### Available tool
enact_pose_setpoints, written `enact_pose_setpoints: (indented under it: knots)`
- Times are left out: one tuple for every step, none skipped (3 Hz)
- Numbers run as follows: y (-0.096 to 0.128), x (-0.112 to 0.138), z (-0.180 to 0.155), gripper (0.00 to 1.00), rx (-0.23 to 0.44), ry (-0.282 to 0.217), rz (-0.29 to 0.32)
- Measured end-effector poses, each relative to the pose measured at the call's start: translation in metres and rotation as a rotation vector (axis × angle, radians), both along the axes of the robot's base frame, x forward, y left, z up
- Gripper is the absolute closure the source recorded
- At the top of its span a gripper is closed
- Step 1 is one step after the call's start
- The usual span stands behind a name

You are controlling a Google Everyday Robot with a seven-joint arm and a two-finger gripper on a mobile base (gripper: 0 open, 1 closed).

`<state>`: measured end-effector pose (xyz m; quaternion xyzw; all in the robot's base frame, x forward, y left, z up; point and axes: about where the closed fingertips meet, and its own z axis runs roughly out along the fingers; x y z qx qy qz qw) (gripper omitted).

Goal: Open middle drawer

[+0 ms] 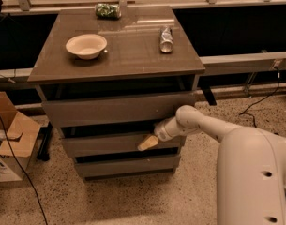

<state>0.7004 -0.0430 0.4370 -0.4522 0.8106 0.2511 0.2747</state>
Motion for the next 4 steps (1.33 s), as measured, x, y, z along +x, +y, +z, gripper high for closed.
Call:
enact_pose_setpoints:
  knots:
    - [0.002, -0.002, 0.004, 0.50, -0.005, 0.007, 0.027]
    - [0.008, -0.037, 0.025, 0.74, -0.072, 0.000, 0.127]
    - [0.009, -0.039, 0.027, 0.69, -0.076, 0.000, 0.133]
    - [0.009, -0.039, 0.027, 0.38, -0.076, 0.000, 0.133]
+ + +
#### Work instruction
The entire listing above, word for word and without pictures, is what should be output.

#### Answer for this exercise
### Available tool
enact_pose_setpoints, written `enact_pose_setpoints: (indented under it: knots)`
- Times are left out: one tuple for every step, none skipped (3 Hz)
- Numbers run as follows: y (-0.096 to 0.128), x (-0.112 to 0.138), z (-0.180 to 0.155), gripper (0.00 to 1.00), rx (-0.23 to 0.44), ry (-0.282 to 0.217), rz (-0.29 to 0.32)
- Measured end-effector poses, each relative to the pose measured at the call's start: translation in metres and rotation as a rotation vector (axis × angle, radians), both along the axes of the robot's base frame, x forward, y left, z up
- Gripper is the absolute closure the source recorded
- At the top of its span a gripper is closed
- Step 1 is one step after the call's start
- The usual span stands behind a name

You are controlling a Google Everyday Robot with a seven-joint arm and a two-finger gripper on a mobile base (gripper: 0 open, 1 closed).

`<state>`: measured end-effector pose (xyz m; quaternion xyzw; all in the robot's base frame, x forward, y left, z up; point and axes: about where the closed fingertips meet, and its own z axis runs roughly out along the fingers; x y z qx qy qz qw) (gripper omitted).

Goal: Open middle drawer

[+0 ms] 

<state>0.7004 -0.0430 0.4370 -0.4522 0.8106 0.2511 0.2747</state>
Motion for the next 4 steps (1.33 s), as measured, x, y, z along +x, +y, +z, gripper high for closed.
Call:
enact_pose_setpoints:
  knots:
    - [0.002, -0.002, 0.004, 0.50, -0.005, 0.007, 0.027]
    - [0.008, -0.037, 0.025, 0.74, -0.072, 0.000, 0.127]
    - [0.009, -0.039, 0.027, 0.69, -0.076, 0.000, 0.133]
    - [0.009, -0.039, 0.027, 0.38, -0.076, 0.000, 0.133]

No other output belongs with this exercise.